Connecticut has joined 33 other states and the District of Columbia in a settlement against a subsidiary of pharmaceutical company Johnson & Johnson (J&J).
A recent press release from the state's Office of the Attorney General chronicles the details of the settlement, described as the largest-ever consumer protection agreement executed between multiple states and a major drug maker.
The settlement centrally involves the antipsychotic drugs Risperdal and Invega, manufactured by J&J subsidiary Janssen Pharmaceuticals, Inc. At the heart of a lengthy investigation and settlement negotiations were allegations that consumers were at risk of serious personal injury from "off-label" uses of the drugs to treat conditions and disorders for which the pharmaceuticals had never been sufficiently tested to ensure safety.
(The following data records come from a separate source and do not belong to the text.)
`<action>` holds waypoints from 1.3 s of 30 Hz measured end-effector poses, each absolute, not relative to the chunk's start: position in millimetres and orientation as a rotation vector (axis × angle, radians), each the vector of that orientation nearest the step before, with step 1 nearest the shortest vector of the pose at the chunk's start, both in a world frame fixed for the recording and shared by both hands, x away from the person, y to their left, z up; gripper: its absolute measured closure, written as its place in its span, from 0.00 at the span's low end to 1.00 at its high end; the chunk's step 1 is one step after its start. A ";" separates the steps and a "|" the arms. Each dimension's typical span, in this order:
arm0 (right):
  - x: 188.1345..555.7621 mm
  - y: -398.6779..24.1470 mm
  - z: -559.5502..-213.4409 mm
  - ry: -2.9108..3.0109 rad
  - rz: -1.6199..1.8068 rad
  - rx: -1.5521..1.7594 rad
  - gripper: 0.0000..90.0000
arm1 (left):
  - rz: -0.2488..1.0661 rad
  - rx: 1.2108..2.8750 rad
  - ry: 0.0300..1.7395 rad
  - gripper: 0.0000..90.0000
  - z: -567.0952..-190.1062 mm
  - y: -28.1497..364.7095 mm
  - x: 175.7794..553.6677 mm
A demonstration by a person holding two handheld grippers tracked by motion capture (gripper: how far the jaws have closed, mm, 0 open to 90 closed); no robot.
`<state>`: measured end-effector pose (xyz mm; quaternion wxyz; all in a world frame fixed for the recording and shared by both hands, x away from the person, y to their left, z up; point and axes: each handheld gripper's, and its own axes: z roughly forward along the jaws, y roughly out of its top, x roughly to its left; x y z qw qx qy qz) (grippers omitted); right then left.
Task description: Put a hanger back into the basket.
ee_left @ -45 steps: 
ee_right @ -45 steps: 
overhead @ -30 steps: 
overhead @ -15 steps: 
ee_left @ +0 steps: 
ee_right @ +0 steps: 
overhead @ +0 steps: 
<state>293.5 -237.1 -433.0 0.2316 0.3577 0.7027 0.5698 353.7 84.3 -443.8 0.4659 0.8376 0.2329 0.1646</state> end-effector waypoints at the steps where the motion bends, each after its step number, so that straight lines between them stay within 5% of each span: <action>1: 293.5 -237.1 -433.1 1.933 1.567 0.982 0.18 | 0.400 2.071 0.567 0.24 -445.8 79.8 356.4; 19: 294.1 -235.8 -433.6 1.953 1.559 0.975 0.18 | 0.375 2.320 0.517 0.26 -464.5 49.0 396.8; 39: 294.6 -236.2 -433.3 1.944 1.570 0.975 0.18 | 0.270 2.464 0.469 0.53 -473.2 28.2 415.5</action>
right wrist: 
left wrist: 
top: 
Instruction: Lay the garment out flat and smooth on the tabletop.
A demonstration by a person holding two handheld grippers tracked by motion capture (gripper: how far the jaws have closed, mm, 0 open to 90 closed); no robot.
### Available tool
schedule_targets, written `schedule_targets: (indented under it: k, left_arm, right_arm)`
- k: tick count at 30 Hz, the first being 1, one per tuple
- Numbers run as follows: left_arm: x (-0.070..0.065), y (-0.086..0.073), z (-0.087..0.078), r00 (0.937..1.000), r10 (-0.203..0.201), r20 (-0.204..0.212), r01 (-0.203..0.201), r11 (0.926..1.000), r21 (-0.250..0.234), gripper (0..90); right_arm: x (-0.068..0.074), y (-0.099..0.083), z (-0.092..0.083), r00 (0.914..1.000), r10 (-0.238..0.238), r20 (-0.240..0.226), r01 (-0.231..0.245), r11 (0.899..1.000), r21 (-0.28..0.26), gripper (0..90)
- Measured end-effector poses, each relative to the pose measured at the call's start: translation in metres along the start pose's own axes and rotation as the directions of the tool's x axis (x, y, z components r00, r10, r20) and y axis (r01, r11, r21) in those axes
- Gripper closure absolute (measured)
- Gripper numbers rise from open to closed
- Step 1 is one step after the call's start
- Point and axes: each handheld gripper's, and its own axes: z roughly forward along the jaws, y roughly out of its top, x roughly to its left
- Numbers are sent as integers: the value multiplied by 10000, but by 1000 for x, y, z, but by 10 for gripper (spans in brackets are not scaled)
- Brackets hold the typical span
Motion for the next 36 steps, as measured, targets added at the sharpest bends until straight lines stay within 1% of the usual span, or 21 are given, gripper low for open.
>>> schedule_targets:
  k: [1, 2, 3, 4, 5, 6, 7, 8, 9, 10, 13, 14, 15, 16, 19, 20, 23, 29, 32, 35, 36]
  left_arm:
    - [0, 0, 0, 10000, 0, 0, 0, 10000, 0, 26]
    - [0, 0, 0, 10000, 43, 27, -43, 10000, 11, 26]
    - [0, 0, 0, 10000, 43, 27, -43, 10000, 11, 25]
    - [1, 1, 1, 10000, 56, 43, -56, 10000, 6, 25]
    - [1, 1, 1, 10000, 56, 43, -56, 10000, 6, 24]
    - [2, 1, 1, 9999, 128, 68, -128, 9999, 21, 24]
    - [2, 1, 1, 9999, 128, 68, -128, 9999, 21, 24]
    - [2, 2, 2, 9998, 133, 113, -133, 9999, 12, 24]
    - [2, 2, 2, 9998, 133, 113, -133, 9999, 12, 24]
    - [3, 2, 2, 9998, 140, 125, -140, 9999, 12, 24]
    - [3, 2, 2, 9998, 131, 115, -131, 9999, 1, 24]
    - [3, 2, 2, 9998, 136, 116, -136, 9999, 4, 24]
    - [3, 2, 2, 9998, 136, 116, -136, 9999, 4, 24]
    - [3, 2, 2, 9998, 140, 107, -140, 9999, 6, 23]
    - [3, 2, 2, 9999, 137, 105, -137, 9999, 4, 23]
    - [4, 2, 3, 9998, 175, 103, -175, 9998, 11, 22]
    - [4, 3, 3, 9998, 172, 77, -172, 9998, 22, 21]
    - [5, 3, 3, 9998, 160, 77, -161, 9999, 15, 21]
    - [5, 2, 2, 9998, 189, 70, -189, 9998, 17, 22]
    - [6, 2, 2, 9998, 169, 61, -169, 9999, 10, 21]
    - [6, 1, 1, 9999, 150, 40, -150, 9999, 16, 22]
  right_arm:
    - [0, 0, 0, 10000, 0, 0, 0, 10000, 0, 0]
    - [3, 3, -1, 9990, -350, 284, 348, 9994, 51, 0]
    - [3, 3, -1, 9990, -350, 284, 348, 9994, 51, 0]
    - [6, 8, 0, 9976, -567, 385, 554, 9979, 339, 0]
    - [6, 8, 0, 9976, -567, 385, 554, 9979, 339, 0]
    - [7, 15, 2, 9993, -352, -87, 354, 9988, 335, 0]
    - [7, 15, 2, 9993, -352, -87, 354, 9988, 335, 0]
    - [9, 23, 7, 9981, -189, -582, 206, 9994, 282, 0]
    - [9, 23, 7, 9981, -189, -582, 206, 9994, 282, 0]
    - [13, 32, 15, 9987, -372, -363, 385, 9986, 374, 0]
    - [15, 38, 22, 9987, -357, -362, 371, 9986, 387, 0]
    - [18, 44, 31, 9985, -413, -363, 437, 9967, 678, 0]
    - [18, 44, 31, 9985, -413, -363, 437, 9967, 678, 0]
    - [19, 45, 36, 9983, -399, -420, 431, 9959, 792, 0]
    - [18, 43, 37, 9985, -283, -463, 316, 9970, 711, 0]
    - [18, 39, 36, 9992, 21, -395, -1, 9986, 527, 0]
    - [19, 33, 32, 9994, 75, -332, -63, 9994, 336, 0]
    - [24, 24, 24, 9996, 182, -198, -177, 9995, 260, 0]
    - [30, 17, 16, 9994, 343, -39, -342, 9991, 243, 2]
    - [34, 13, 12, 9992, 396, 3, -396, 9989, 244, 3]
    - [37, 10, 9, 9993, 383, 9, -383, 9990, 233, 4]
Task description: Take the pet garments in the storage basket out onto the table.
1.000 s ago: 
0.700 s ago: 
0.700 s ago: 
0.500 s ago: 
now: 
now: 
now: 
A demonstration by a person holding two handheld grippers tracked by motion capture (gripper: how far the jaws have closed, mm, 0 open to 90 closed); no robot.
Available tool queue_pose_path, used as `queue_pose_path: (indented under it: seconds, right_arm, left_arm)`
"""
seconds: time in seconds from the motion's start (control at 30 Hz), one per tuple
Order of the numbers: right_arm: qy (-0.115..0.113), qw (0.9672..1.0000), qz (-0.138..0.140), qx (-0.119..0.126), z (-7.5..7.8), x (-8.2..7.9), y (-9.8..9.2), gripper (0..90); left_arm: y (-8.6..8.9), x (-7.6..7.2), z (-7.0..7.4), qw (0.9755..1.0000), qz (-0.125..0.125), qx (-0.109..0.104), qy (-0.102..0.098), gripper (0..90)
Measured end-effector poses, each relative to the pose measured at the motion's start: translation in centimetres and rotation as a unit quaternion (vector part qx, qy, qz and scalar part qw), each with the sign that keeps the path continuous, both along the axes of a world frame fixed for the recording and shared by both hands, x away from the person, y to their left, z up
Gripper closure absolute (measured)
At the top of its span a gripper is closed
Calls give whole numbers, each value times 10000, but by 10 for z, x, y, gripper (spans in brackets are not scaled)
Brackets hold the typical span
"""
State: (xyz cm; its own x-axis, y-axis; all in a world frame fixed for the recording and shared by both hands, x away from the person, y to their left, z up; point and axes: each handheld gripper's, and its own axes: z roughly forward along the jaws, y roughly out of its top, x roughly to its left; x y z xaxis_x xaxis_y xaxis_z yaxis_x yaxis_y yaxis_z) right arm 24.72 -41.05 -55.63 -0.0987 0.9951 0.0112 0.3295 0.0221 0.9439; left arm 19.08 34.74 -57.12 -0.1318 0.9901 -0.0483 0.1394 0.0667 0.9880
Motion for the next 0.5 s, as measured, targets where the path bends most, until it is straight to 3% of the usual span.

Off-label drug use -- use for a treatment never approved by the FDA -- is legal when prescribed by a doctor, but illegal when promoted by a drug company.
"The law prohibits off-label marketing for a reason: to protect the health and safety of consumers," said Connecticut Attorney General George Jepsen following announcement of the settlement.
Although Risperdal and Invega were approved by the FDA as antipsychotic medications, Janssen subsequently engaged in a widespread advertising and marketing campaign to increase the drugs' sales for other, unapproved uses. Those uses included the treatment of Alzheimer's disease, anxiety and depression.
Johnson & Johnson is now looking at a required outlay of $181 million to settle the states' claims of deceptive marketing.
Connecticut's share of the total will be approximately $3.5 million.